◆ Task brief ◆
Go through the entries, filter for the word "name", and copy every line that has it.

◆ Information supplied ◆
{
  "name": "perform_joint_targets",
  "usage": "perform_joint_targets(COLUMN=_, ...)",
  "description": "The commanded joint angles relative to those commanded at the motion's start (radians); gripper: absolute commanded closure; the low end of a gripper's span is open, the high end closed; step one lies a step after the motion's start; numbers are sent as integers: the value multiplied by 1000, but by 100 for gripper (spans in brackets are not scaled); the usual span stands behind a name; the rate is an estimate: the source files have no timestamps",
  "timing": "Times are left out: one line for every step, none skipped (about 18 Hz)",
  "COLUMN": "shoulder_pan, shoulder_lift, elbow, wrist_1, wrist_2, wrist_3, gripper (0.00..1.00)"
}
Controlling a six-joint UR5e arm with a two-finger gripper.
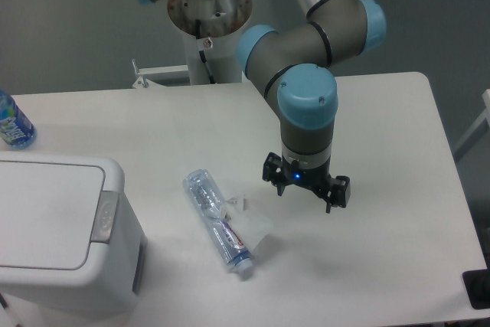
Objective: Open the trash can
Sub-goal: 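Raise the open gripper and move it toward the white trash can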
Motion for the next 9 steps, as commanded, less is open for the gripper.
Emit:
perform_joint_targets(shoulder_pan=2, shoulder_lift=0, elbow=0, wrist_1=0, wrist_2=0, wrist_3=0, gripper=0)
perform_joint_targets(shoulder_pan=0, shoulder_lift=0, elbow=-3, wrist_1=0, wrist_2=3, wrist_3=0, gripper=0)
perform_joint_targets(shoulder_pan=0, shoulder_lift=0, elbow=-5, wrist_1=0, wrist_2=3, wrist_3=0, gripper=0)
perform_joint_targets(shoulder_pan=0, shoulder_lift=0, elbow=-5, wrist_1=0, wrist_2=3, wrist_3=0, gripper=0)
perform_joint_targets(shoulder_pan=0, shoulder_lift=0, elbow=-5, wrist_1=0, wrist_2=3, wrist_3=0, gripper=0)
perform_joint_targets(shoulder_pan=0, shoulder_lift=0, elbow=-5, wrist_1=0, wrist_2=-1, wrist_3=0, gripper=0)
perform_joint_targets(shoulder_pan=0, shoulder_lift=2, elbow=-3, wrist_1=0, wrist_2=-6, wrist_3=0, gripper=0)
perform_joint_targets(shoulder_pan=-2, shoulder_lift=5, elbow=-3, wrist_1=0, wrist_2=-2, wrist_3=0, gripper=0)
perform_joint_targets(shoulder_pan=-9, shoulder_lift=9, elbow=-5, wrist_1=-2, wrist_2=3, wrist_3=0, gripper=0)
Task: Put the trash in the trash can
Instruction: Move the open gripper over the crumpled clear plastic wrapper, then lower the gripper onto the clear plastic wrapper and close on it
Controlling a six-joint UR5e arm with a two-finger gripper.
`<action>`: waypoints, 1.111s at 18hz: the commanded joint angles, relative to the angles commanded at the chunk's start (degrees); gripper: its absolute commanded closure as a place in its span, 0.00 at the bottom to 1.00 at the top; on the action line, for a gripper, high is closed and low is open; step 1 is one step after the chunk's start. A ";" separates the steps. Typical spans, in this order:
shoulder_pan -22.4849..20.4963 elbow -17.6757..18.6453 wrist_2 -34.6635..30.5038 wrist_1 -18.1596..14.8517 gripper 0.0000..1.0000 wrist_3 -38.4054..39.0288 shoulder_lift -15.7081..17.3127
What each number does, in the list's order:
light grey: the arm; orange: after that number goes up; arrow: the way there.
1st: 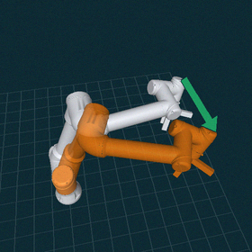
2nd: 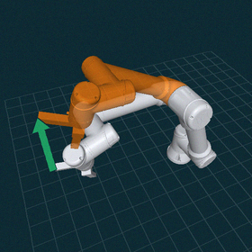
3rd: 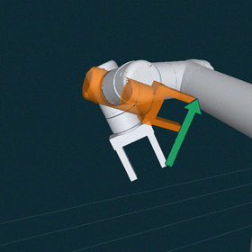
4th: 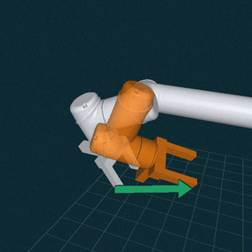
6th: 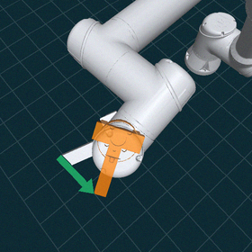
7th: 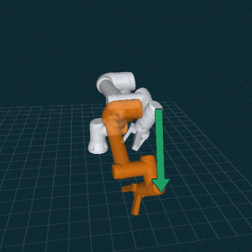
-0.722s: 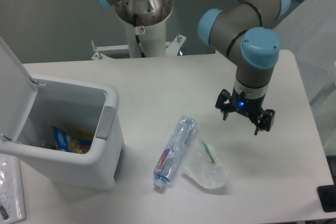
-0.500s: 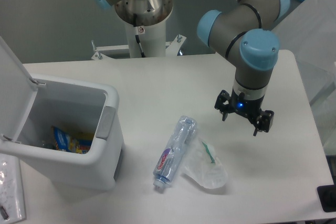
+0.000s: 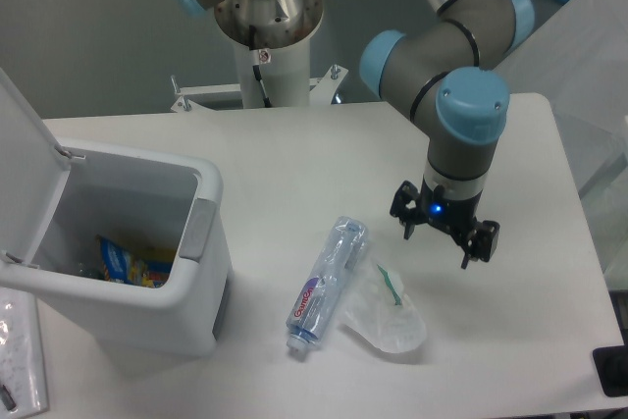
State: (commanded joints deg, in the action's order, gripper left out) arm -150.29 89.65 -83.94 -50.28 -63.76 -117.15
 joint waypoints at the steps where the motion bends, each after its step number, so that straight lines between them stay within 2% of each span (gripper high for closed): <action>1: 0.52 -0.52 0.00 0.01 0.00 2.04 -0.79; 5: 2.19 -0.88 -0.35 0.10 0.00 6.71 -4.13; 11: 4.13 -1.58 -2.36 0.10 0.00 14.45 -7.39; 17: 5.19 -2.19 -5.36 0.01 0.01 14.19 -9.23; 20: 5.36 -2.90 -5.01 -0.08 0.35 14.02 -9.41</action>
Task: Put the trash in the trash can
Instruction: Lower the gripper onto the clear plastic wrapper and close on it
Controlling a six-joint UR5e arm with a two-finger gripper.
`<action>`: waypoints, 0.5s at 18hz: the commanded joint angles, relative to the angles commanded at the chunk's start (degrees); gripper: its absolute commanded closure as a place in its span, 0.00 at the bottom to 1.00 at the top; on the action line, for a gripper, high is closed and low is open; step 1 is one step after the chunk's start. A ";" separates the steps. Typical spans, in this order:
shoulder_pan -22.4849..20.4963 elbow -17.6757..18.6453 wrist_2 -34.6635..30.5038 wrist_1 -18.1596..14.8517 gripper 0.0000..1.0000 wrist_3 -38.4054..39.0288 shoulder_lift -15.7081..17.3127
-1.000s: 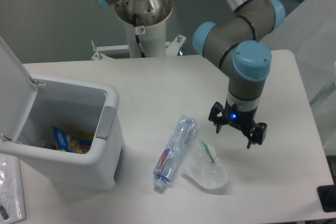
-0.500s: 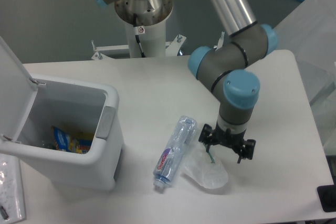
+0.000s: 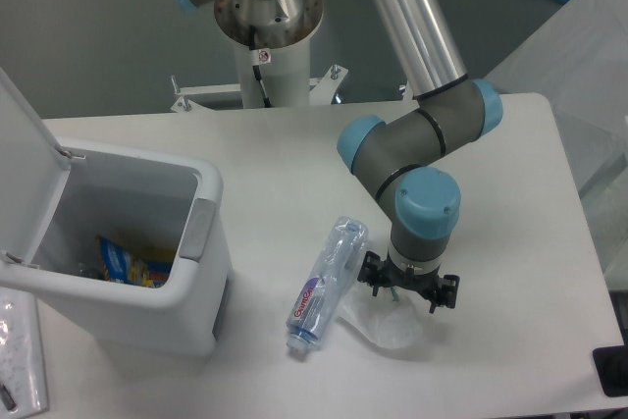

◆ Reply to the task ◆
  "name": "perform_joint_targets",
  "description": "The commanded joint angles relative to those commanded at the motion's start (radians); gripper: absolute commanded closure; the low end of a gripper's span is open, the high end closed; step one lies a step after the motion's start; numbers are sent as integers: the value multiplied by 1000, but by 100 for gripper (spans in brackets are not scaled); the usual span stands behind a name; the rate is an estimate: the source files have no timestamps",

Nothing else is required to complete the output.